(Data in this exercise)

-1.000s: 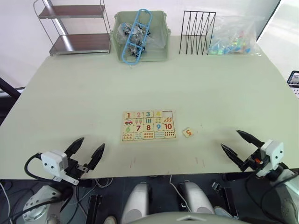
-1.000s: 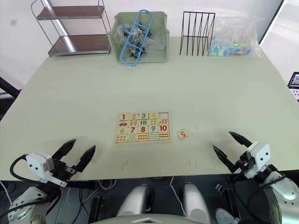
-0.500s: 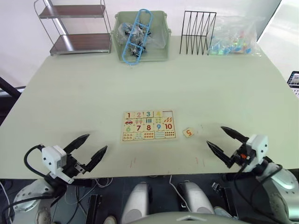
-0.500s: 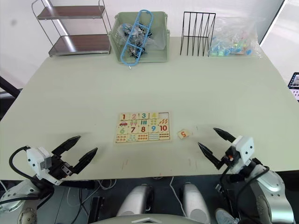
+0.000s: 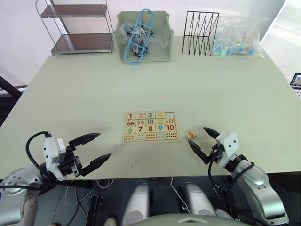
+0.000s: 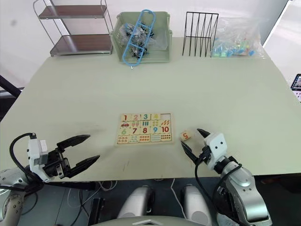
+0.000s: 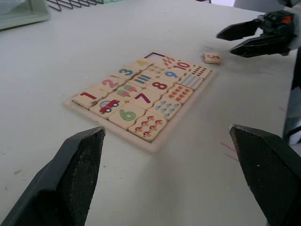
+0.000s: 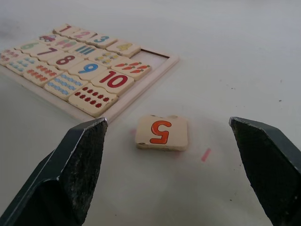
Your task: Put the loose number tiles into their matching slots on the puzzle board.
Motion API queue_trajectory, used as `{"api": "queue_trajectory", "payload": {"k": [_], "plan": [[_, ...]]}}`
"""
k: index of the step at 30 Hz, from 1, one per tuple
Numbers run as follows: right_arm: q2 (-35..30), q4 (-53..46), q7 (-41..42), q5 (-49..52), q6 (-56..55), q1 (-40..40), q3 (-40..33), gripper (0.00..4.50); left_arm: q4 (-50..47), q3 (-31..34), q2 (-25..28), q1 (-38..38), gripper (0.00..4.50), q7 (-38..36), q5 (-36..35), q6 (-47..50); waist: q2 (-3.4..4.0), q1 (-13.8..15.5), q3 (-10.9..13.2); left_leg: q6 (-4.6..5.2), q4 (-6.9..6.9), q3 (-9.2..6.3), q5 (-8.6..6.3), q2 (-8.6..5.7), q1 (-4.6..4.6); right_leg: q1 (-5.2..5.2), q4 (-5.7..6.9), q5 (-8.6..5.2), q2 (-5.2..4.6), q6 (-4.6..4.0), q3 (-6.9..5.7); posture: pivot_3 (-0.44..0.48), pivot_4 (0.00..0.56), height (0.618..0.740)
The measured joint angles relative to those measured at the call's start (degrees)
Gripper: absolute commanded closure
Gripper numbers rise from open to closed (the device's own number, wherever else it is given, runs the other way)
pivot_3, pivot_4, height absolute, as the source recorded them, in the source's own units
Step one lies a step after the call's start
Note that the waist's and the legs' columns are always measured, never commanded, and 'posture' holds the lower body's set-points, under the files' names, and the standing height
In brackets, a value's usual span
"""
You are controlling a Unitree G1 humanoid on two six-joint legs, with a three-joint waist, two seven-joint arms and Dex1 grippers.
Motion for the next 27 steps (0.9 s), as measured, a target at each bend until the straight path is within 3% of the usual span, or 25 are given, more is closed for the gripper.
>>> {"api": "queue_trajectory", "payload": {"k": [20, 21, 22, 23, 27], "plan": [[3.50, 4.02, -5.20, -5.48, 3.29, -3.74, 3.56, 0.16, 0.18, 0.75, 1.39, -1.98, 0.00, -4.13, -2.34, 2.43, -0.12, 0.00, -0.08, 0.00, 0.00, -0.01, 0.00, 0.05, 0.02, 0.00, 0.01, 0.00, 0.04, -0.02, 0.00, 0.000, 0.150, 0.739], [3.53, 4.04, -5.20, -5.49, 3.52, -3.87, 3.55, 0.66, -0.24, 0.85, 1.39, -1.48, 0.00, -4.89, -2.62, 2.62, -0.15, -0.01, -0.10, 0.00, 0.00, -0.02, 0.00, 0.05, 0.02, 0.00, 0.01, 0.00, 0.04, -0.02, -0.01, 0.000, 0.150, 0.739], [3.55, 4.07, -5.21, -5.49, 3.59, -3.93, 3.55, 0.68, -0.34, 0.86, 1.39, -1.32, 0.00, -5.16, -2.81, 2.67, -0.16, 0.00, -0.10, 0.00, 0.00, -0.02, 0.00, 0.05, 0.02, 0.00, 0.00, 0.00, 0.04, -0.02, 0.00, 0.000, 0.150, 0.739], [3.55, 4.11, -5.21, -5.54, 3.66, -4.02, 3.55, 0.97, -0.47, 0.99, 1.39, -1.13, 0.00, -5.69, -3.09, 2.72, -0.17, 0.02, -0.11, 0.00, 0.00, -0.03, 0.00, 0.05, 0.02, 0.00, 0.01, 0.00, 0.04, -0.03, -0.02, 0.000, 0.150, 0.739], [3.53, 4.21, -5.16, -5.65, 3.61, -4.21, 3.59, 3.04, -0.78, 1.39, 1.39, -0.67, 0.00, -7.42, -3.71, 2.69, -0.20, 0.03, -0.13, 0.00, 0.00, -0.01, 0.00, 0.06, 0.02, 0.01, 0.00, -0.01, 0.05, -0.04, -0.01, 0.000, 0.150, 0.739]]}}
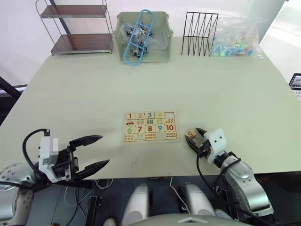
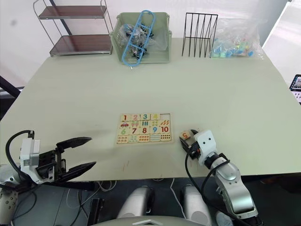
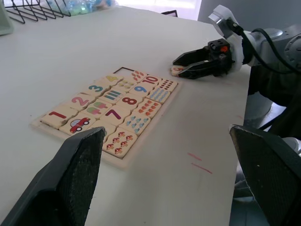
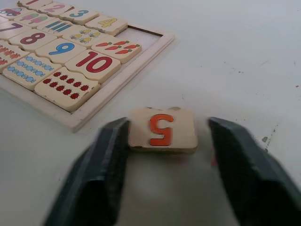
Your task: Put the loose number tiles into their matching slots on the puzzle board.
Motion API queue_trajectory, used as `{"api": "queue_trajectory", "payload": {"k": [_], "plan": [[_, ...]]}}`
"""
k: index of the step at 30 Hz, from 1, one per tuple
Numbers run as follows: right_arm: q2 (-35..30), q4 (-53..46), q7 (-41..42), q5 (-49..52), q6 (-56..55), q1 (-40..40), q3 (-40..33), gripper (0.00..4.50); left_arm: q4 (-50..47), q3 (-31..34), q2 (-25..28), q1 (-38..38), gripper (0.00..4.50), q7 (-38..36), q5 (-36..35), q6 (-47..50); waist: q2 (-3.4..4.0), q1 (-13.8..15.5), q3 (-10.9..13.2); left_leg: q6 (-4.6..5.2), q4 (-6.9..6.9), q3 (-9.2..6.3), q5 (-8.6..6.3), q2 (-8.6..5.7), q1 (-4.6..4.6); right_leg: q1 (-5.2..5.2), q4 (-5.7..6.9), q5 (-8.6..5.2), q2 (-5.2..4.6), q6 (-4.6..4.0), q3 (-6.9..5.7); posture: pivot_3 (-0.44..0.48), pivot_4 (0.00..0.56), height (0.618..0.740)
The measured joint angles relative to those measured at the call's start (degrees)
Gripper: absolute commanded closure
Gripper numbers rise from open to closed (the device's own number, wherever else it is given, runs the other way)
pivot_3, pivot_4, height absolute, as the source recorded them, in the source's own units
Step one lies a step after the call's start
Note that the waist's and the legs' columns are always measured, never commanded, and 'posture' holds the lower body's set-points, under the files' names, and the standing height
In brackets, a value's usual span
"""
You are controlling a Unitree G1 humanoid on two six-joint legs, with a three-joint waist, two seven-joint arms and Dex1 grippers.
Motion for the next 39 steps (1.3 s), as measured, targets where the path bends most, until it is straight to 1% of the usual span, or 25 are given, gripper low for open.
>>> {"api": "queue_trajectory", "payload": {"k": [11, 16, 20, 24, 26, 27, 28, 31, 33, 36, 39], "plan": [[-0.88, 0.60, 0.78, -0.22, -0.50, -0.80, 0.00, 3.04, 0.22, 0.71, 0.00, -1.18, 0.00, -2.70, -0.16, -0.89, -0.02, 0.01, -0.01, 0.00, 0.00, 0.00, 0.00, 0.00, 0.00, 0.00, 0.00, -0.07, 0.01, -0.12, 0.00, 0.000, 0.150, 0.739], [-5.40, 0.60, 4.35, 0.37, -1.03, -1.65, -0.67, 3.04, 0.76, 0.70, -0.01, -2.01, 0.00, -3.42, -0.07, -1.13, -0.02, 0.21, -0.01, 0.00, 0.01, 0.01, 0.00, -0.02, -0.01, 0.01, -0.02, -0.07, -0.01, -0.12, -0.01, 0.000, 0.150, 0.739], [-9.49, 0.64, 9.03, 3.19, -0.23, -2.71, -2.61, 3.04, 0.77, 0.67, -0.02, -2.42, 0.00, -3.67, 0.15, -1.19, -0.01, 0.12, -0.01, 0.00, 0.01, 0.01, 0.00, -0.01, -0.01, 0.00, -0.01, 0.02, 0.00, 0.03, 0.00, 0.000, 0.150, 0.739], [-14.99, 1.16, 17.11, 7.69, 0.04, -5.27, -3.90, 3.04, 0.77, 0.62, -0.07, -3.01, 0.00, -3.98, 0.33, -1.21, 0.00, 0.03, 0.00, 0.00, 0.01, 0.01, 0.00, -0.01, -0.01, 0.00, -0.01, 0.03, 0.01, 0.05, 0.00, 0.000, 0.150, 0.739], [-17.05, 2.49, 21.09, 9.69, 0.04, -6.91, -4.36, 3.04, 0.80, 0.56, -0.09, -3.23, 0.00, -4.08, 0.35, -1.21, 0.01, 0.02, 0.01, 0.00, 0.01, 0.01, 0.00, -0.01, -0.01, 0.00, -0.01, 0.04, 0.01, 0.06, 0.00, 0.000, 0.150, 0.739], [-18.62, 4.19, 24.63, 11.47, 0.04, -8.67, -4.85, 3.04, 0.87, 0.53, -0.10, -3.41, 0.00, -4.29, 0.35, -1.22, 0.01, 0.04, 0.01, 0.00, 0.01, 0.01, 0.00, -0.01, -0.01, 0.00, -0.01, 0.04, 0.01, 0.06, -0.01, 0.000, 0.150, 0.739], [-19.17, 4.69, 25.57, 11.89, 0.04, -9.20, -5.03, 3.04, 0.92, 0.47, -0.09, -3.51, 0.00, -4.38, 0.36, -1.21, 0.01, 0.04, 0.01, 0.00, 0.01, 0.02, 0.00, -0.01, -0.01, 0.00, -0.01, 0.04, 0.01, 0.06, 0.00, 0.000, 0.150, 0.739], [-23.20, 11.17, 35.87, 14.74, -0.11, -15.94, -4.85, 3.04, 1.35, 0.04, -0.09, -4.13, 0.00, -4.86, 0.40, -1.26, 0.04, -0.03, 0.05, 0.01, 0.04, 0.03, 0.00, 0.00, -0.01, 0.01, 0.00, 0.05, 0.02, 0.07, 0.00, 0.000, 0.150, 0.739], [-24.54, 14.40, 40.65, 15.02, -1.01, -19.29, -4.43, 3.04, 1.49, -0.28, -0.09, -4.36, 0.00, -5.05, 0.40, -1.26, 0.04, 0.01, 0.05, 0.01, 0.04, -0.01, 0.00, 0.00, -0.01, 0.01, -0.01, 0.05, 0.03, 0.07, -0.05, 0.000, 0.150, 0.739], [-25.22, 20.71, 47.58, 14.31, -4.32, -24.16, -2.24, 3.04, 1.65, -0.38, -0.05, -4.45, 0.00, -5.27, 0.37, -1.27, 0.05, -0.05, 0.06, 0.01, 0.03, -0.04, 0.00, 0.01, -0.03, 0.00, -0.01, 0.06, 0.03, 0.07, -0.09, 0.000, 0.150, 0.739], [-25.22, 31.95, 56.98, 11.71, -10.98, -32.52, 1.16, 3.04, 1.09, -0.25, 0.09, -3.50, 0.00, -5.30, 0.33, -1.19, 0.16, -0.36, 0.14, 0.01, 0.07, 0.05, 0.00, 0.01, -0.01, 0.00, 0.00, 0.08, 0.02, 0.08, -0.01, 0.000, 0.150, 0.739]]}}
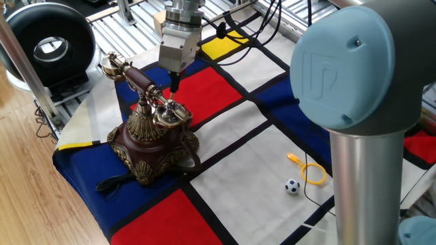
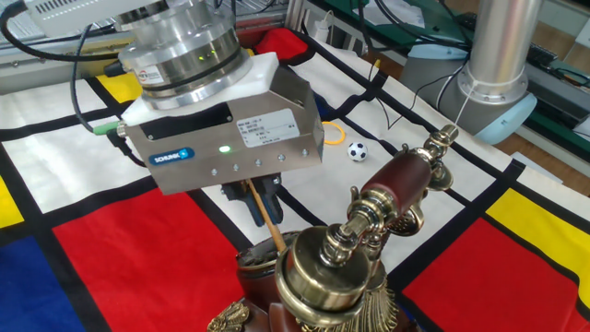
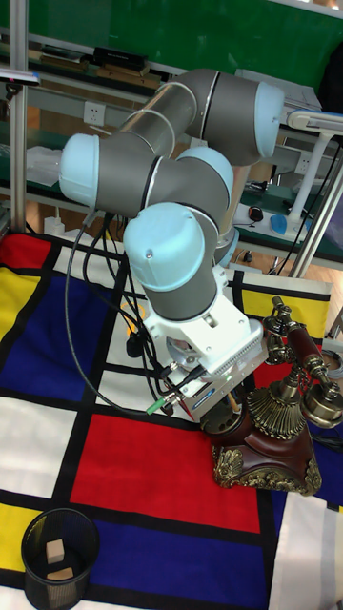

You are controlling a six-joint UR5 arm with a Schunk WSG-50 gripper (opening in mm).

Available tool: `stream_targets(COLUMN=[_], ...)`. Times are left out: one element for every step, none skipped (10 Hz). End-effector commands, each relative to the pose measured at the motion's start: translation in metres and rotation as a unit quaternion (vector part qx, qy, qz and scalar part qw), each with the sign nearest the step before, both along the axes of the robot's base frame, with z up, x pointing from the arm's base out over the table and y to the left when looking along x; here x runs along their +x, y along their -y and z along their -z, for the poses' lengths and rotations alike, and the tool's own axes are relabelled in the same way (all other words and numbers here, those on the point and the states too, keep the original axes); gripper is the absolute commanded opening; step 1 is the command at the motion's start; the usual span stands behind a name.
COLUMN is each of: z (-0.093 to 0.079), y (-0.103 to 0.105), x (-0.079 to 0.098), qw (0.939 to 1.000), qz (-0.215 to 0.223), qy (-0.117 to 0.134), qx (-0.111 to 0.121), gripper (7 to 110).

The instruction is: Dial a number on an old rotary phone

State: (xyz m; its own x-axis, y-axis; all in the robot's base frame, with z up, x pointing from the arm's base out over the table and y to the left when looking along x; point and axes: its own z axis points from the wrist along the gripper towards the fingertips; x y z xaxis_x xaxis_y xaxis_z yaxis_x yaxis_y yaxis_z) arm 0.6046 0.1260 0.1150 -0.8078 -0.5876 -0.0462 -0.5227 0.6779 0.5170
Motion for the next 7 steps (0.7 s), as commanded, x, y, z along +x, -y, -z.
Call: stream_targets(z=[0.000, 0.001, 0.001, 0.000, -0.001, -0.004, -0.007], y=[-0.008, -0.009, -0.009, -0.010, -0.004, 0.005, 0.013], x=[0.007, 0.007, 0.007, 0.008, 0.008, 0.007, 0.005], qw=[0.9999, 0.9998, 0.9998, 0.9997, 0.9998, 0.9997, 0.9996], qz=[0.011, 0.011, 0.011, 0.013, 0.009, 0.001, -0.003], qy=[0.005, 0.005, 0.005, 0.006, 0.007, 0.005, 0.004], qx=[0.013, 0.013, 0.014, 0.018, 0.019, 0.026, 0.029], gripper=[7, 7, 7, 7, 7, 7, 7])
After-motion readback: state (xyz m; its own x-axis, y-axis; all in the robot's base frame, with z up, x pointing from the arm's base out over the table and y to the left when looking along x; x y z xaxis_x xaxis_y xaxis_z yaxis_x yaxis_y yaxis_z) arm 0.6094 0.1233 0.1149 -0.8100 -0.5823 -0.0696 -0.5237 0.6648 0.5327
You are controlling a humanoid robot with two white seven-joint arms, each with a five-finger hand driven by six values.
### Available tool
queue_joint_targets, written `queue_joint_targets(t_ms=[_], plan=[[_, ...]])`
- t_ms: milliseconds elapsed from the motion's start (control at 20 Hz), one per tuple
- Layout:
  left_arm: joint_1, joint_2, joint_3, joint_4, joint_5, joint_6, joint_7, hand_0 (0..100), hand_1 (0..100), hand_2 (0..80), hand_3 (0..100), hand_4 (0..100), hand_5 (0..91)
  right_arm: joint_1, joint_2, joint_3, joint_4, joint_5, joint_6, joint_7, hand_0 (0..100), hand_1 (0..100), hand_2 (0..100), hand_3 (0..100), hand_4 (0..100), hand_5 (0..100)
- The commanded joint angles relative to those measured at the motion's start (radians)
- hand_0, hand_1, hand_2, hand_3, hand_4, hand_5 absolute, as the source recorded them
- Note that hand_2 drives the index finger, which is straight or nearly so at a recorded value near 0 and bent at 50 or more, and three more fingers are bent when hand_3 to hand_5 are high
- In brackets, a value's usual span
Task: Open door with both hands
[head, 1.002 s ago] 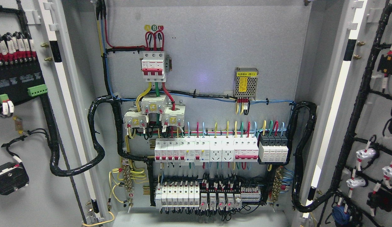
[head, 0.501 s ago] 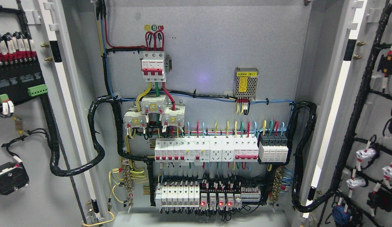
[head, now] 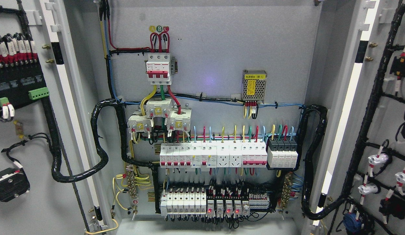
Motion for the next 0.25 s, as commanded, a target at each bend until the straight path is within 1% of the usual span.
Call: queue_joint_targets(t_ms=[0, 200], plan=[[-0.009, -0.015, 0.006, 0.002, 0.006, -0.008, 0.0, 0, 0, 0.0, 0, 0, 0.0, -0.005, 0.03, -0.014, 0.07, 0.001, 0.01, 0.007, 0, 0, 0, 0, 0, 0], [-0.011, -0.015, 0.009, 0.001, 0.009, -0.008, -0.001, 0, 0, 0.0, 0, 0, 0.0, -0.005, 0.034, -0.014, 0.07, 0.001, 0.01, 0.011, 0, 0, 0, 0, 0, 0]])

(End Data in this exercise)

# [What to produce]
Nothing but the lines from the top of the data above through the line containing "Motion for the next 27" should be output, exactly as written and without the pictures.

# [Response]
-1.000s: 
-1.000s: 
-0.500s: 
-0.500s: 
+0.000s: 
+0.000s: 
+0.000s: 
+0.000s: 
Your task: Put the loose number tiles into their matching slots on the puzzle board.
Motion API queue_trajectory, used as `{"api": "queue_trajectory", "payload": {"k": [_], "plan": [[_, ...]]}}`
"""
k: index of the step at 30 Hz, from 1, one per tuple
Numbers run as follows: right_arm: q2 (-35..30), q4 (-53..46), q7 (-41..42), q5 (-49..52), q6 (-56..55), q1 (-40..40), q3 (-40..33), gripper (0.00..4.50); left_arm: q4 (-50..47), q3 (-31..34), q2 (-25..28), q1 (-38..38), gripper (0.00..4.50), q7 (-38..36), q5 (-36..35), q6 (-47..50); waist: q2 (-3.4..4.0), q1 (-13.8..15.5), q3 (-10.9..13.2); left_leg: q6 (-4.6..5.2), q4 (-6.9..6.9), q3 (-9.2..6.3), q5 (-8.6..6.3), q2 (-8.6..5.7), q1 (-4.6..4.6); right_leg: q1 (-5.2..5.2), q4 (-5.7..6.9), q5 (-8.6..5.2), q2 (-5.2..4.6), q6 (-4.6..4.0), q3 (-6.9..5.7); posture: pivot_3 (-0.44..0.48), pivot_4 (0.00..0.56), height (0.618..0.740)
The measured joint angles relative to those measured at the call's start (degrees)
Gripper: absolute commanded closure
Gripper numbers rise from open to closed (the device's own number, wherever else it is given, runs the other way)
pivot_3, pivot_4, height absolute, as the source recorded them, in the source's own units
Step one lies a step after the call's start
Note that the waist's and the legs' columns are always measured, never commanded, and 'posture' holds the lower body's set-points, under the files' names, and the standing height
In brackets, a value's usual span
"""
You are controlling a Unitree G1 humanoid on two six-joint legs, with a three-joint waist, two seven-joint arms and Dex1 grippers.
Motion for the next 27 steps (0.9 s), as measured, a target at each bend until the straight path is within 3% of the usual span, or 25 are given, more is closed for the gripper.

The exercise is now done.